And then I use \COPYin psql. That's for me the fastest way to import CSV file.

然后我\COPY在psql. 这对我来说是导入 CSV 文件的最快方法。

You can also use sedwith csvsqlin order to get the desired datatype:

您还可以使用sedwithcsvsql来获取所需的数据类型：

head -n 20 table.csv | csvsql --no-constraints --tables table_name  | sed 's/DECIMAL/NUMERIC/' | sed 's/VARCHAR/TEXT/'

Answer 5

回答by John

I haven't used it, but pgLoader (https://pgloader.io/) is recommended by the pgfutter developers (see answer above) for more complicated problems. It looks very capable.

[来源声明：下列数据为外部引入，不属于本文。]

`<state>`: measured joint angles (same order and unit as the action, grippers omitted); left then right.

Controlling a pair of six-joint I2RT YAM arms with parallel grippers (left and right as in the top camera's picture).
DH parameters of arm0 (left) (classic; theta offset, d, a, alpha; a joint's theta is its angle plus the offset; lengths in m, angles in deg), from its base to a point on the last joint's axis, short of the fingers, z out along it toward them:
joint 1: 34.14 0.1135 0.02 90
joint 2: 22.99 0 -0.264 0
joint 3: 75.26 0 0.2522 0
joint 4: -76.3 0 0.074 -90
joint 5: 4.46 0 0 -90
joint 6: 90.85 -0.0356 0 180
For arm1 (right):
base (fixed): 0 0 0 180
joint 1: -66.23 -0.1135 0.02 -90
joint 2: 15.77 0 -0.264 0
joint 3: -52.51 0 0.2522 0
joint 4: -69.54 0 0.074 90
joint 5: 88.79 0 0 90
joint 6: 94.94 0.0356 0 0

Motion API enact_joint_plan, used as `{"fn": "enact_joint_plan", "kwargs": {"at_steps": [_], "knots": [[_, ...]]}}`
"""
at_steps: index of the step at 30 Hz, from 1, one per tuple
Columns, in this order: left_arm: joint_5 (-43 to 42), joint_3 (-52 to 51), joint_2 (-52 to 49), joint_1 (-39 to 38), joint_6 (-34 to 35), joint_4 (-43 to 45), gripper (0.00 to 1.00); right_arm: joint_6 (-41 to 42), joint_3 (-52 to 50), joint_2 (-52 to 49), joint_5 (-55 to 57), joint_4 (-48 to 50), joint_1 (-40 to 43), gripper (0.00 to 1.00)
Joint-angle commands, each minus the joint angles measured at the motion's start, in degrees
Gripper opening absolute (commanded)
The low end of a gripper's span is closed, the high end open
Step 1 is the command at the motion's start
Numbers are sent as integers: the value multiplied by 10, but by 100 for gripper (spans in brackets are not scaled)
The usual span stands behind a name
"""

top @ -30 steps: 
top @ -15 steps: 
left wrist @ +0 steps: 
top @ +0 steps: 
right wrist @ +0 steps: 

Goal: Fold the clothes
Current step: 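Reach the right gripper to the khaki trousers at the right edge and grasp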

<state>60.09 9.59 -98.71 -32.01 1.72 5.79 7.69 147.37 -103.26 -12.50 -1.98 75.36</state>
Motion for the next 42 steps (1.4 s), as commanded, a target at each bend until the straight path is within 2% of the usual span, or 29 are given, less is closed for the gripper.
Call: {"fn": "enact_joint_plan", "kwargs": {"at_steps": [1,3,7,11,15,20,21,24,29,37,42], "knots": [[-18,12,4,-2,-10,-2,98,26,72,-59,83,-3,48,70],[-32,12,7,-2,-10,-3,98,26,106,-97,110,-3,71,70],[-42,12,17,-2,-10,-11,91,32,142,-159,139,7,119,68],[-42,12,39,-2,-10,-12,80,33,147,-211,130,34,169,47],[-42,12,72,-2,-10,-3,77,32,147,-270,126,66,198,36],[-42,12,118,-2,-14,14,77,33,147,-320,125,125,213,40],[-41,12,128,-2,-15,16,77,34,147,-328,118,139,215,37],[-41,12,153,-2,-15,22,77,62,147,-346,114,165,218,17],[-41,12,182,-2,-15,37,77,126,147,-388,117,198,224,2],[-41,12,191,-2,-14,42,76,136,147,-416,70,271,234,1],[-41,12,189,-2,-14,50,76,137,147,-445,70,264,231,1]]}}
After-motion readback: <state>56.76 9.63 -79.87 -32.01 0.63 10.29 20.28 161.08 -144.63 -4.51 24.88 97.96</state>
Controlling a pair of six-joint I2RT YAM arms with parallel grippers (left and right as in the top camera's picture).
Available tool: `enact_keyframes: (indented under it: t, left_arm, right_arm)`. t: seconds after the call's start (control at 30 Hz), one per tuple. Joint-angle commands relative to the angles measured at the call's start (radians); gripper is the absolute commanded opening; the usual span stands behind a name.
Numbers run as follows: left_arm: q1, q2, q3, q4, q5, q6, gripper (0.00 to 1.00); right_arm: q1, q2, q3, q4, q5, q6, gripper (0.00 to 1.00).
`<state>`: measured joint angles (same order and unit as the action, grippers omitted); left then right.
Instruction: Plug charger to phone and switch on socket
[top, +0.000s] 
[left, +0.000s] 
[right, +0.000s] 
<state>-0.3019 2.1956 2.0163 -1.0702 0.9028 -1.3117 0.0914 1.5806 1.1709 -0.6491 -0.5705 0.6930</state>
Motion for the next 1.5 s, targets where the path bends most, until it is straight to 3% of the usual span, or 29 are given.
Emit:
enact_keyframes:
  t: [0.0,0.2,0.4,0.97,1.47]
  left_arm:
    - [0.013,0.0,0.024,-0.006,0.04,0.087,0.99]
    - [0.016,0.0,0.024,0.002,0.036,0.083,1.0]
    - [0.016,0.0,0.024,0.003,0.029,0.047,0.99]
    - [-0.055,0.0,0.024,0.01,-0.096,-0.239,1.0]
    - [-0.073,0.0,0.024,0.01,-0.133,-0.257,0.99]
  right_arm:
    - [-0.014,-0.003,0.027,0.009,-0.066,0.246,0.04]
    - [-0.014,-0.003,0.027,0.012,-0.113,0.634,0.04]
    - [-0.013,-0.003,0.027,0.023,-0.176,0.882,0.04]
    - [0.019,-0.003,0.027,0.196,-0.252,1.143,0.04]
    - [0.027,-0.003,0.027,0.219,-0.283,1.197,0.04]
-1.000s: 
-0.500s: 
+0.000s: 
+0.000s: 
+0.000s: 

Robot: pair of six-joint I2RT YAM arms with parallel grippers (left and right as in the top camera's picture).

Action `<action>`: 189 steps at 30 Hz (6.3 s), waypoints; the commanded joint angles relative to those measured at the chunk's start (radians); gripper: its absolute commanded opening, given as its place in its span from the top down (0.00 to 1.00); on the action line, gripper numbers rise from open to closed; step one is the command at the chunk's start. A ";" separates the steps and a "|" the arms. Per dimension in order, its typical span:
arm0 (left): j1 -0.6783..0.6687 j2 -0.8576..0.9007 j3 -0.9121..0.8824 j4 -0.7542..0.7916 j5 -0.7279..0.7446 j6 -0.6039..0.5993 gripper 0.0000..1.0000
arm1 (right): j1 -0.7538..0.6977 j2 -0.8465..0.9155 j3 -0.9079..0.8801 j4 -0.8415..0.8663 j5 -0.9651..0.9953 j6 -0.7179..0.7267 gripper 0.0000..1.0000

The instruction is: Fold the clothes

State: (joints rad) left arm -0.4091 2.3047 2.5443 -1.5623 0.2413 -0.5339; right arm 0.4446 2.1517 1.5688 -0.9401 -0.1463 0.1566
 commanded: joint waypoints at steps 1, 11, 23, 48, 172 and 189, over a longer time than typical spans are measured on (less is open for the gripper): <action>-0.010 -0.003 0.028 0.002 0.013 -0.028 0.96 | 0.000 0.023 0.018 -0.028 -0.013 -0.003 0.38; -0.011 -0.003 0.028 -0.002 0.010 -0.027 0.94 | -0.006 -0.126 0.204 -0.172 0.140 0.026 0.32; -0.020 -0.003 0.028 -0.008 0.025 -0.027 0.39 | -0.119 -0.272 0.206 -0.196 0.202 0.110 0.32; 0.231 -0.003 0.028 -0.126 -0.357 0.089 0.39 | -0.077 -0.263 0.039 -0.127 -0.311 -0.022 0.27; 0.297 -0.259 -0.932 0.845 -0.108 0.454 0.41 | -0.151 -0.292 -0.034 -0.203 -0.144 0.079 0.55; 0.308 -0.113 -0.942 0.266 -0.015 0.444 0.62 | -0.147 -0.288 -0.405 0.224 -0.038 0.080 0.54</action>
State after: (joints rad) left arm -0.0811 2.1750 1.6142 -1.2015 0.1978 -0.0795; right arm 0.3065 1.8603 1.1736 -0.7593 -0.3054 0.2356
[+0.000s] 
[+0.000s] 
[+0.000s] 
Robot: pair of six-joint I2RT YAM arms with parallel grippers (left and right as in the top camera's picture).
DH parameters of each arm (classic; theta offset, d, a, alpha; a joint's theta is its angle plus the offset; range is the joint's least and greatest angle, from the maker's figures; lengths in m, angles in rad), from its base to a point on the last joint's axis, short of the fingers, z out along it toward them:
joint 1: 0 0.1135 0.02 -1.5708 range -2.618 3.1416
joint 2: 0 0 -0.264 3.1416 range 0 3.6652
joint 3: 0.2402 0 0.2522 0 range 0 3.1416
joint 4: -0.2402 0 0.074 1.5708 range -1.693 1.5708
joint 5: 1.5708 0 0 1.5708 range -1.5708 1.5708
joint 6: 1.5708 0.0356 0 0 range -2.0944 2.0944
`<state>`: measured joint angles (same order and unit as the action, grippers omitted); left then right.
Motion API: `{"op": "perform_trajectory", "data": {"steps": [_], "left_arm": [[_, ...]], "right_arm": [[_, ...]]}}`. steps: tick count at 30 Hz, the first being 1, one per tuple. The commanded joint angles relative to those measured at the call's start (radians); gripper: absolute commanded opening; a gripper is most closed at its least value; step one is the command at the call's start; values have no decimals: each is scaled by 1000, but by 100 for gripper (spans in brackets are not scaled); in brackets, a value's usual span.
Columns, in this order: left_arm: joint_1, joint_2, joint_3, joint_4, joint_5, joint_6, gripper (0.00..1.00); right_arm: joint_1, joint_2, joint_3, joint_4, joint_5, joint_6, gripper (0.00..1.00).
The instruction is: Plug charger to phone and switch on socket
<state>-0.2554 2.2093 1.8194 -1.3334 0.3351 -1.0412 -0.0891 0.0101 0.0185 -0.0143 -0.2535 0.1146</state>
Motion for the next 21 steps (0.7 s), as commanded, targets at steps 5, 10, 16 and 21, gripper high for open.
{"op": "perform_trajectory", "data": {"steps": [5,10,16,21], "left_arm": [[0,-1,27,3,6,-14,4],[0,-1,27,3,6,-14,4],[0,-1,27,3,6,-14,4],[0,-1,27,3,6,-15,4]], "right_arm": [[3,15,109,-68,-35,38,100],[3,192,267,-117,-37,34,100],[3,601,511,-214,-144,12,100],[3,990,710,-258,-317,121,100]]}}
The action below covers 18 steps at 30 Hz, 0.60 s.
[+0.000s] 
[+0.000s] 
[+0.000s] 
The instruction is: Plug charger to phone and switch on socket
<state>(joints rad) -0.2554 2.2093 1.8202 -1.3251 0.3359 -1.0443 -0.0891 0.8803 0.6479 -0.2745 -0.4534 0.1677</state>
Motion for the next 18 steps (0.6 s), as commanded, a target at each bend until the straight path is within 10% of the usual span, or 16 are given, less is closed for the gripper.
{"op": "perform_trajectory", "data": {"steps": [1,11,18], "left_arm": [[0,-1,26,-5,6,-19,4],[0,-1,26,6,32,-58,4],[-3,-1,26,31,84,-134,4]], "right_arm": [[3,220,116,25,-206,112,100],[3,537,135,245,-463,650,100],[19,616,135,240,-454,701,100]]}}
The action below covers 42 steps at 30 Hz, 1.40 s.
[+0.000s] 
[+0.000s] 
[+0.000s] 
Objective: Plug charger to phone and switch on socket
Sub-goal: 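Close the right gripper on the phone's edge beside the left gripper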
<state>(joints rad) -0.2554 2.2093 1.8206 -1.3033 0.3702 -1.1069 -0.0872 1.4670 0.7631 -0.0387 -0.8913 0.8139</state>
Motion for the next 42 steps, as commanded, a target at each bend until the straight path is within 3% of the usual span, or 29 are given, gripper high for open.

我没有使用过它，但是 pgfutter开发人员推荐pgLoader ( https://pgloader.io/) 来解决更复杂的问题（请参阅上面的答案）。看起来很能干。

Answer 6

回答by Franco

For a single table, I did very simply, quickly and online through one of the many good converters that can be found on the web. Just google convert csv to sql onlineand choose one.

对于单个表，我通过可以在网上找到的许多优秀转换器之一在网上非常简单、快速和在线。只需谷歌在线将 csv 转换为 sql并选择一个。

Answer 7

回答by Alexandre Andrade

I achieved it with this steps:

我通过以下步骤实现了它：

Convert the csv file to utf8

将 csv 文件转换为 utf8

    iconv -f ISO-8859-1 -t UTF-8 file.txt -o file.csv

Use this python script to create the sql to create table and copy

使用这个python脚本创建sql来创建表和复制

#!/usr/bin/env python3
import csv, os
#pip install python-slugify
from slugify import slugify

origem = 'file.csv'
destino = 'file.sql'
arquivo = os.path.abspath(origem)

d = open(destino,'w')
with open(origem,'r') as f:

    header = f.readline().split(';')
    head_cells = []
    for cell in header:
        value = slugify(cell,separator="_")
        if value in head_cells:
            value = value+'_2'
        head_cells.append(value)
    #cabecalho = "{}\n".format(';'.join(campos))

    #print(cabecalho)
    fields= []
    for cell in head_cells:
        fields.append(" {} text".format(cell))
    table = origem.split('.')[0]
    sql = "create table {} ( \n {} \n);".format(origem.split('.')[0],",\n".join(fields))
    sql += "\n COPY {} FROM '{}' DELIMITER ';' CSV HEADER;".format(table,arquivo)

    print(sql)
    d.write(sql)

3.Run the script with

3.运行脚本

python3 importar.py

Optional: Edit the sql script to adjust the field types (all are text by default)

可选：编辑sql脚本调整字段类型（默认都是文本）

Run the sql script. Short for console

运行sql脚本。控制台的简称

sudo -H -u postgres bash -c "psql mydatabase < file.sql"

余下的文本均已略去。